Une troisième partie nous plonge dans les remous de la fameuse bulle Unigenitus (1713) :pour les jansénistes et de nombreux intellectuels, elle représente la grande catastrophe héritée du Roi-Soleil, lequel contraint, en 1661, tous les ecclésiastiques de France à signer leFormulaire, déclaration condamnant comme hérétiques, fausses et suspectes les cinq propositions attribuées à Jansénius. Au point que les jansénistes deviendront partisans de la Constitution civile du clergé et avec elle de la Révolution, adhésion que la quatrième partie explique brillamment.
Points forts
- Un panorama complet, des origines (dernières années de Louis XIII) aux ultimes traces (1870 environ) d'un courant aux ramifications complexes. Une histoire politique autant que religieuse. Une histoire de la contestation...
- Plusieurs portraits d'intellectuels influents (Nicole, Saint-Cyran, Bérulle, Soanen, Grégoire, et bien d'autres).
- L'immense rôle joué par la presse clandestine qui se met en place vers 1728 et alimente des "réseaux" efficaces d'opposition au pouvoir. Dont les Nouvelles ecclésiastiques, feuille janséniste et source essentielle de l'auteur.

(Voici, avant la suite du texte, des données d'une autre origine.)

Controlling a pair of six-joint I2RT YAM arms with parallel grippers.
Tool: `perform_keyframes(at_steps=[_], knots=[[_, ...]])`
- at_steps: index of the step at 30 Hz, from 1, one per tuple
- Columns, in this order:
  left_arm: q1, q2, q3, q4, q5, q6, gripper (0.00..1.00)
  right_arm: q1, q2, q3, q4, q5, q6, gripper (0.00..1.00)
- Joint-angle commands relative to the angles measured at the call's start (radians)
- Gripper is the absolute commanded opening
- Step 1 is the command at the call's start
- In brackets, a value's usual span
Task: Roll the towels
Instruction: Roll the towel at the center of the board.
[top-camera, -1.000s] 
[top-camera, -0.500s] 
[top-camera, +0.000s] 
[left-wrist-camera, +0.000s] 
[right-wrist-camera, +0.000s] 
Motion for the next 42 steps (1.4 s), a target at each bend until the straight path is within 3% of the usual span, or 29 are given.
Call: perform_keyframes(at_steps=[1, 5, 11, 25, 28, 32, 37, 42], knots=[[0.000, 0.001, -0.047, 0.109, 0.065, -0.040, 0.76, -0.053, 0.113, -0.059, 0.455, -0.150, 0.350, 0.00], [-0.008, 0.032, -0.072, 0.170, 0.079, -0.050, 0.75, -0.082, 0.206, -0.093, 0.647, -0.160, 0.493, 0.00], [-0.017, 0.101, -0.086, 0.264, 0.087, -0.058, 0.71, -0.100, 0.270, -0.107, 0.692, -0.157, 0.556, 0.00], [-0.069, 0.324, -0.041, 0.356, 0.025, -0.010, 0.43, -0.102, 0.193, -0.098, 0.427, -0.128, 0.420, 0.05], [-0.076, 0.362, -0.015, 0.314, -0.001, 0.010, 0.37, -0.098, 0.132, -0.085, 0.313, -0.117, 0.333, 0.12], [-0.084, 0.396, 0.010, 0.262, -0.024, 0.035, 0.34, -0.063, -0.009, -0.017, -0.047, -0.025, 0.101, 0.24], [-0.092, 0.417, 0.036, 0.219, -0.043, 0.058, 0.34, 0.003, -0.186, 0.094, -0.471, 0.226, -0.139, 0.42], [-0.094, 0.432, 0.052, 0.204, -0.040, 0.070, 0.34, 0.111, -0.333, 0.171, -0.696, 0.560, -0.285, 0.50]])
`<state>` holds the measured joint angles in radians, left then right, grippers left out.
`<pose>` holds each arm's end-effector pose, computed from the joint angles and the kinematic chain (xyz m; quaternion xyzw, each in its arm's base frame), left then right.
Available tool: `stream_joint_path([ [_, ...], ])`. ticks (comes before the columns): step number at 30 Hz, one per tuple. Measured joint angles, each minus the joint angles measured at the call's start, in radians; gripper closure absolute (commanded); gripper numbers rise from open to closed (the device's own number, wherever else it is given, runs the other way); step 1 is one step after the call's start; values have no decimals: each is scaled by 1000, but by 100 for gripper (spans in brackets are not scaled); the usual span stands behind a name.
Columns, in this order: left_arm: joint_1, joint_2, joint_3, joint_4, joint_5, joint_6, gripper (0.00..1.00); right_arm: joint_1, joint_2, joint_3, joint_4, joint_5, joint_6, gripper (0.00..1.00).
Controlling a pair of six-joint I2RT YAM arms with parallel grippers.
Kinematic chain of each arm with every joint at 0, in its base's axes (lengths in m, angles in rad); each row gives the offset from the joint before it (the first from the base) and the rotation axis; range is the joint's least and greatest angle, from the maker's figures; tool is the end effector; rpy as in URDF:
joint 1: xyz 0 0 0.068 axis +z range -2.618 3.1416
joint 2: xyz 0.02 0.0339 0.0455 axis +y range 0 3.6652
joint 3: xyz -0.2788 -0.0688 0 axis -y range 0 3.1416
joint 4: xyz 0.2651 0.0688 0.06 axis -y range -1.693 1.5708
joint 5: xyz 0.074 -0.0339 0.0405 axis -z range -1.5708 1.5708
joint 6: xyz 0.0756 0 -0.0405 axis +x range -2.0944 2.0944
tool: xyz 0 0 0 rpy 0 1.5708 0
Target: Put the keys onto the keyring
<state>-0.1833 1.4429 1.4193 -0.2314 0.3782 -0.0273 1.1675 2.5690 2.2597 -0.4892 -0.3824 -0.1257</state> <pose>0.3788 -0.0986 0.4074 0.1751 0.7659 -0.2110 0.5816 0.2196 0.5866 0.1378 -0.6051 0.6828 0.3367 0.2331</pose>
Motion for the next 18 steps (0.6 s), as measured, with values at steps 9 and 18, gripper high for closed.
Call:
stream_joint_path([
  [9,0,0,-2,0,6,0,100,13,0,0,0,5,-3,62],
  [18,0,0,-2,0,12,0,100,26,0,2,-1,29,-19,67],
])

- Au cas où certains auraient tendance à oublier que le Grand Siècle, ce ne fut pas seulement Versailles, ses fastes et ses jeux, mais aussi des guerres, et, envers les jansénistes catholiques, comme envers les protestants, une intransigeance et un acharnement inouïs.
Quelques réserves
- Si la fin de l'ouvrage offre un index de tous les noms propres, on aurait apprécié que soient listées les principales figures jansénistes en une courte biographie résumée.
- De même, il aurait été pratique de consulter un glossaire, certains mots méritant d'être explicités (par exemple et entre autres : richerisme, érastianisme, molinisme, figurisme, joséphisme...). On perçoit leur étymologie, on peut se reporter à un dictionnaire, mais en avoir la définition par rapport au jansénisme aurait facilité la lecture...
- Certains passages exigent d'être bon connaisseur du Grand Siècle, même si l'on admet que l'auteur ne peut, sinon à rajouter des centaines de pages, développer certaines allusions historiques.
Encore un mot...
Le débat, mutatis mutandis, entre l'obéissance aux lois de la société ou aux croyances des religions n'a rien perdu de son actualité... D'où l'on mesure aussi l'influence, non des partis -le jansénisme n'en fut jamais un- mais des mouvances, des affinités de pensée.
Une phrase
"L'histoire du jansénisme est souvent le récit d'une chute, celle d'un mouvement qui sombrerait de hauteurs spirituelles inaccessibles dans le bourbier du politique : c'est ainsi et en suivant ce critère que le jansénisme du XVIIIe siècle a longtemps été méprisé et son importance largement sous-estimée".
L'auteur
Historienne moderniste, professeur émérite à l'université Paris-Ouest-Nanterre-La Défense, Monique Cottret s'est particulièrement penchée sur les liens entre politique et religion aux XVIIe et XVIIIe siècles. A preuve, les titres de deux de ses livres : "Jansénismes et Lumières, pour un autre XVIIIe (Albin Michel, 1998) et "Culture et politique dans la France des Lumières 1715-1792 (Armand Colin, 2002). De même, pour son ouvrage fameux "Tuer le tyran ? Le tyrannicide dans l'Europe moderne" (Fayard, 2009). Tout au long de sa carrière, elle a apporté sa contribution à plusieurs ouvrages d'histoire collectifs dans lesquels elle signe les chapitres consacrés à ces périodes. Avec son époux, l'historien Bernard Cottret, elle a co-rédigé plusieurs titres dont "Jean-Jacques Rousseau en son temps" (Perrin 2005 et 2011) couronné du Prix Castex de l'Académie des sciences morales et politiques. Ayant soutenu sa thèse sur le jansénisme et consacré une biographie à l'une de ses grandes figures, Robert de Saint-Vincent, nul ne pouvait mieux qu'elle retracer l'histoire de ce courant de contestation catholique.